• ACTIVITY: Go through the records below and show every line with the string "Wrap".

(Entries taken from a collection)
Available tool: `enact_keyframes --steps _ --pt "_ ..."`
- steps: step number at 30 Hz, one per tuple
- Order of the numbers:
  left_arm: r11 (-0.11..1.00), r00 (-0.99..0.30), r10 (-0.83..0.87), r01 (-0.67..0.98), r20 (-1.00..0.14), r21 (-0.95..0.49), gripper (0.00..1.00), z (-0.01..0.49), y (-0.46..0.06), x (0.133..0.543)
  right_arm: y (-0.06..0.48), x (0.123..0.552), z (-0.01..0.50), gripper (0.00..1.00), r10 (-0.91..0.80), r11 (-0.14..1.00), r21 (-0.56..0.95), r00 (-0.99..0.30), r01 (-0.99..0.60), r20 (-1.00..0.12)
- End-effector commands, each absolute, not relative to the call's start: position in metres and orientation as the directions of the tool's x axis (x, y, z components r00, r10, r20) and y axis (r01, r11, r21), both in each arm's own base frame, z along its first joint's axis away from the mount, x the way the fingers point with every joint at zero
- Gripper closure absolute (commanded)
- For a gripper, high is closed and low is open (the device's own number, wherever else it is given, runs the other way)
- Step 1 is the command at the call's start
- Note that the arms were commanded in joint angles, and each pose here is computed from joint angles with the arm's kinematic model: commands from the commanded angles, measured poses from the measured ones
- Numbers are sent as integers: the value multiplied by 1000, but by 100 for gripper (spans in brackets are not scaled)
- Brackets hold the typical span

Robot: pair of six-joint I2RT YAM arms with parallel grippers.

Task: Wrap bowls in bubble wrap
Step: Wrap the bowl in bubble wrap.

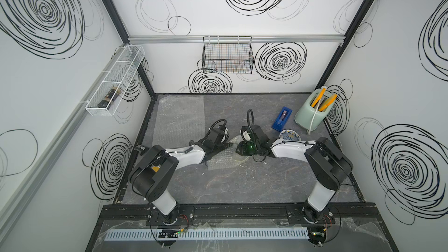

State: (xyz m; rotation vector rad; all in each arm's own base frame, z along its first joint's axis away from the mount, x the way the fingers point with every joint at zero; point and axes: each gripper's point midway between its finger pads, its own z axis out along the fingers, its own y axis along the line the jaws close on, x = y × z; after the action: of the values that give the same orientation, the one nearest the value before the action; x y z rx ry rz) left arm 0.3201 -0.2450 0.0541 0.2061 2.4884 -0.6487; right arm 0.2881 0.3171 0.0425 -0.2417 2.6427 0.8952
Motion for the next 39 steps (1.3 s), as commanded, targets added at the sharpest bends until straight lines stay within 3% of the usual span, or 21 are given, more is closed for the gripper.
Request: enact_keyframes --steps 1,6,14,20,30,39 --pt "857 -811 -59 258 -582 -446 18 78 -241 322 310 281 23 72 -88 825 504 -939 -256 -333" --pt "776 -786 -145 287 -601 -562 2 110 -243 316 316 280 24 71 -114 819 501 -936 -279 -334" --pt "735 -800 -111 333 -590 -590 3 105 -252 303 323 278 27 69 -141 813 496 -929 -307 -343" --pt "807 -836 -64 278 -545 -521 0 62 -244 291 325 278 30 68 -144 807 503 -928 -311 -344" --pt "877 -857 -38 218 -513 -428 18 32 -227 292 323 279 48 61 -155 791 511 -917 -337 -366" --pt "875 -857 -29 226 -514 -427 20 33 -229 294 313 284 101 46 -143 722 573 -894 -387 -424"
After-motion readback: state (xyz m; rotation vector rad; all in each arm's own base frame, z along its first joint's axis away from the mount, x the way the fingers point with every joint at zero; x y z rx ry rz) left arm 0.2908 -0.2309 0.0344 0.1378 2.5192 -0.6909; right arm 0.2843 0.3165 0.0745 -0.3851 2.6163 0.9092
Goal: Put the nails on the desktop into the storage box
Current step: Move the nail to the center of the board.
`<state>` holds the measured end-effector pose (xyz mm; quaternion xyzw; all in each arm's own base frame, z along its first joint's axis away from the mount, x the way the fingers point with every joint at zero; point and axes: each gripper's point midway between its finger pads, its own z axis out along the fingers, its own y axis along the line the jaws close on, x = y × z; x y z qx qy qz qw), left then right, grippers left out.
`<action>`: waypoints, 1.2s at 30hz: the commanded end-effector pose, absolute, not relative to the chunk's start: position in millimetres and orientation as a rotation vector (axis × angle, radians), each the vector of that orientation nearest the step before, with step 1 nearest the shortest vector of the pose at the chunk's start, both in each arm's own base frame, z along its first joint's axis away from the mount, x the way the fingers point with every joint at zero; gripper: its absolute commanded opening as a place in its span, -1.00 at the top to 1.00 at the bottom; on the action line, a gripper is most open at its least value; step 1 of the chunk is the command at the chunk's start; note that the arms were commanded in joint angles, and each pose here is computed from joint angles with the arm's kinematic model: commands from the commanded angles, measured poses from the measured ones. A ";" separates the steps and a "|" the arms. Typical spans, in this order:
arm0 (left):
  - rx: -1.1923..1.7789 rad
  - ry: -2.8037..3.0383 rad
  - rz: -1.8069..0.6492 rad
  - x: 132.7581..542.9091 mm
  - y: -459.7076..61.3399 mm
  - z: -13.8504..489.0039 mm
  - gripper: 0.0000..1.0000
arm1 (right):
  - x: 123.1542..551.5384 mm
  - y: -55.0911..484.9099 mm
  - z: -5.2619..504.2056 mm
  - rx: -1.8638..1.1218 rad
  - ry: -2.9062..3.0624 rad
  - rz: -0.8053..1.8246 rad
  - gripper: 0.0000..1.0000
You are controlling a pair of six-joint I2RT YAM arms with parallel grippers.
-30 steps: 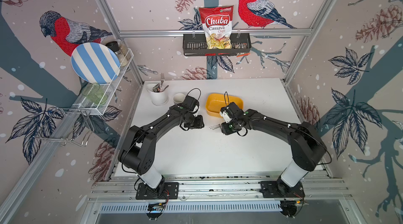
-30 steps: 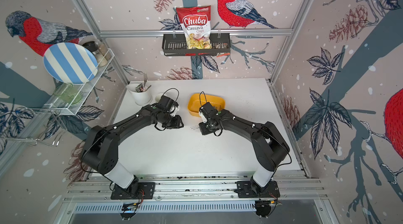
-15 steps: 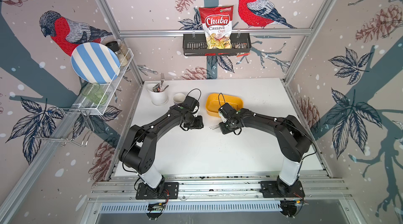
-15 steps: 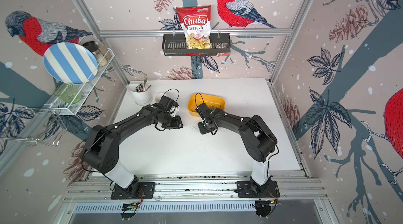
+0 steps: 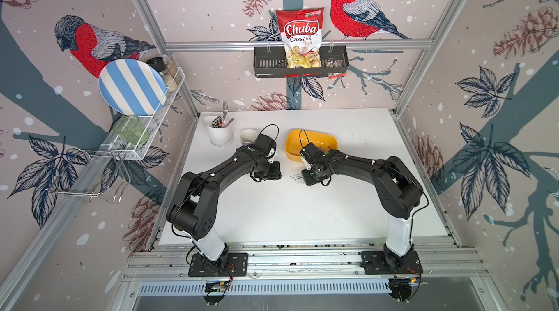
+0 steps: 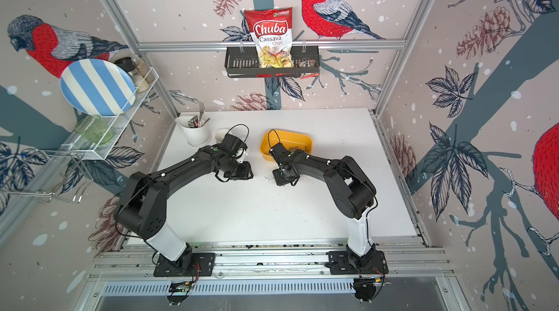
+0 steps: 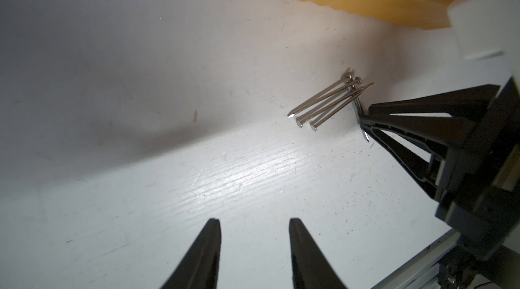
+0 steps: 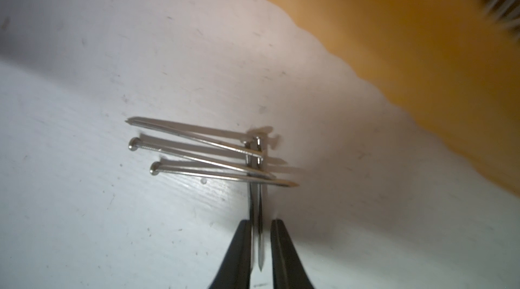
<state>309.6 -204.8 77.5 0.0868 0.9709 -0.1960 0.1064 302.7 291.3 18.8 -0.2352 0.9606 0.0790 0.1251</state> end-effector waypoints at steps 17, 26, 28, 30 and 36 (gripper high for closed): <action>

• TASK OUTPUT:
Task: Wrap bowls in bubble wrap
Step: Wrap the bowl in bubble wrap.

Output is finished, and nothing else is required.